DATASET ENTRIES START

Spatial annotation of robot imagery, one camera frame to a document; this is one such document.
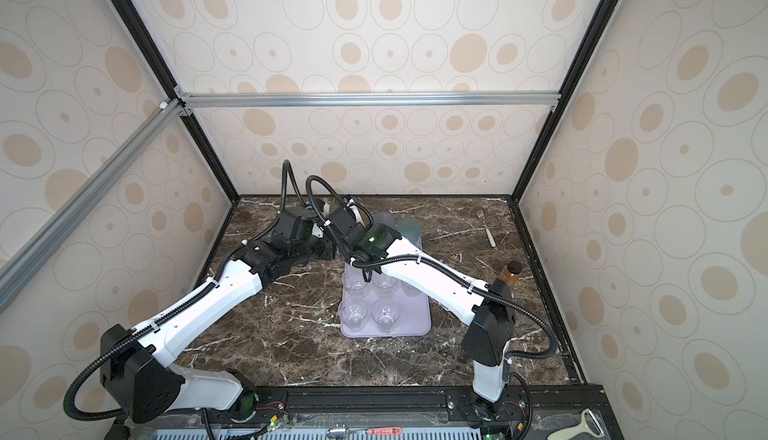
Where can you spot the aluminium frame bar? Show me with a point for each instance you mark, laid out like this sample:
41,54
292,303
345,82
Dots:
22,268
373,99

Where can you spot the teal dimpled plastic cup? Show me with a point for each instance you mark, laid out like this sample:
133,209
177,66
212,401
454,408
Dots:
411,229

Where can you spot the red handled screwdriver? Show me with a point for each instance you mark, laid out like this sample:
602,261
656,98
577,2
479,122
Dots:
379,431

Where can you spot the white peeler tool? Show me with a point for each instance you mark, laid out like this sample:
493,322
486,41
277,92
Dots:
589,424

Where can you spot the white handled knife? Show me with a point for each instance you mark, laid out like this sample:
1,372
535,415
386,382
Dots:
482,217

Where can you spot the brown bottle black cap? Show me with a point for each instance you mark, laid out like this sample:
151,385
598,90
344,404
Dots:
511,273

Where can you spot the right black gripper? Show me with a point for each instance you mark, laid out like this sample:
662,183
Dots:
367,231

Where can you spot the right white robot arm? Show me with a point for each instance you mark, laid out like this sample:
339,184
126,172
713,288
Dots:
486,309

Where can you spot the clear cup front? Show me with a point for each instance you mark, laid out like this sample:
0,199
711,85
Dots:
409,290

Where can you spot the blue grey plastic cup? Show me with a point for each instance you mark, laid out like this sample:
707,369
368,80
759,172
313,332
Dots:
385,218

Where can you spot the aluminium frame bar left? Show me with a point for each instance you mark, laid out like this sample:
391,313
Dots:
22,268

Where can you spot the lavender plastic tray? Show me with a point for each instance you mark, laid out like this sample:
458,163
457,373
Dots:
415,320

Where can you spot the aluminium frame bar back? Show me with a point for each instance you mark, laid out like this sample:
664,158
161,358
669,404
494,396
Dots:
373,99

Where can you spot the frosted plastic cup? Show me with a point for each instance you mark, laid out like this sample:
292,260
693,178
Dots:
386,313

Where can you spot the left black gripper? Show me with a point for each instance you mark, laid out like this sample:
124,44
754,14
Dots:
330,250

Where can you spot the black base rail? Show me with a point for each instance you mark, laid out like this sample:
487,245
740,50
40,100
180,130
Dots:
525,412

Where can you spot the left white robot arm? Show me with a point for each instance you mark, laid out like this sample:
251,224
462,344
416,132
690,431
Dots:
136,374

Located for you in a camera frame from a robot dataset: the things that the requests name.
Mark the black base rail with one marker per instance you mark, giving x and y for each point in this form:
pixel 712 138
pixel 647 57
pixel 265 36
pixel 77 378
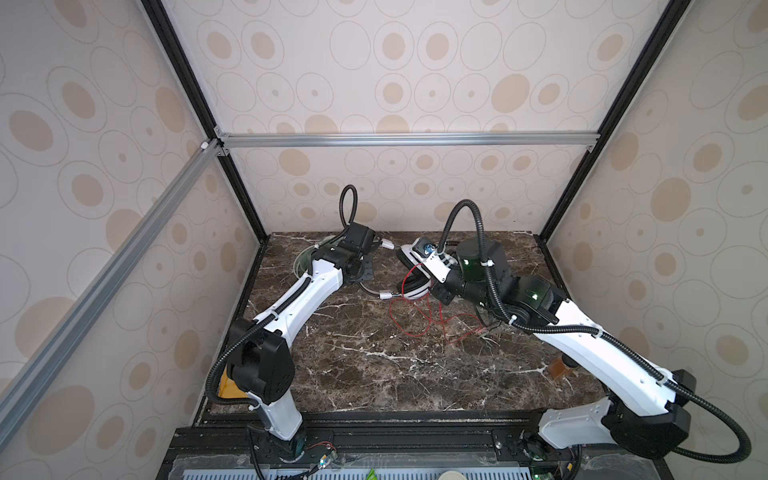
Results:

DATASET ENTRIES END

● **TASK GOAL**
Every record, from top to bottom, gets written out exactly; no picture goes into the copy.

● **YOUR RESPONSE**
Spatial annotation of robot imagery, one camera frame to a document; this is one such document.
Where can you spot the aluminium frame bar? Show me with a point for each instance you mark, laid out like this sample:
41,54
292,303
345,82
Dots:
22,268
373,99

Where can you spot the teal dimpled plastic cup? Show me with a point for each instance you mark, laid out like this sample:
133,209
177,66
212,401
454,408
Dots:
411,229

Where can you spot the red handled screwdriver? Show me with a point for each instance you mark, laid out like this sample:
602,261
656,98
577,2
479,122
Dots:
379,431

Where can you spot the white peeler tool? Show me with a point for each instance you mark, laid out like this sample:
493,322
486,41
277,92
Dots:
589,424

Where can you spot the white handled knife? Show me with a point for each instance you mark, laid out like this sample:
1,372
535,415
386,382
Dots:
482,217

Where can you spot the brown bottle black cap? Show me with a point for each instance you mark, laid out like this sample:
151,385
598,90
344,404
Dots:
511,273

Where can you spot the right black gripper? Show me with a point for each instance you mark, laid out like this sample:
662,183
Dots:
367,231

Where can you spot the right white robot arm? Show me with a point for each instance you mark, laid out like this sample:
339,184
126,172
713,288
Dots:
486,309

Where can you spot the clear cup front? Show me with a point for each instance you mark, laid out like this sample:
0,199
711,85
Dots:
409,290

Where can you spot the blue grey plastic cup? Show me with a point for each instance you mark, laid out like this sample:
707,369
368,80
759,172
313,332
Dots:
385,218

Where can you spot the aluminium frame bar left? Show me with a point for each instance you mark, laid out like this sample:
391,313
Dots:
22,268

Where can you spot the lavender plastic tray? Show me with a point for each instance you mark, laid out like this sample:
458,163
457,373
Dots:
415,320

Where can you spot the aluminium frame bar back? Show me with a point for each instance you mark, laid out like this sample:
664,158
161,358
669,404
494,396
Dots:
373,99

Where can you spot the frosted plastic cup? Show me with a point for each instance you mark, laid out like this sample:
292,260
693,178
Dots:
386,313

Where can you spot the left black gripper? Show me with a point for each instance you mark, laid out like this sample:
124,44
754,14
Dots:
330,250

Where can you spot the black base rail? Show me with a point for each instance you mark, laid out like this sample:
487,245
740,50
40,100
180,130
Dots:
525,412

Where can you spot the left white robot arm? Show me with a point for each instance you mark, laid out like this sample:
251,224
462,344
416,132
690,431
Dots:
136,374

Located for you in a camera frame from a robot dataset: the things that the requests name.
Mark the black base rail with one marker per instance you mark, giving x and y for each point in this form:
pixel 712 138
pixel 647 57
pixel 265 36
pixel 77 378
Results:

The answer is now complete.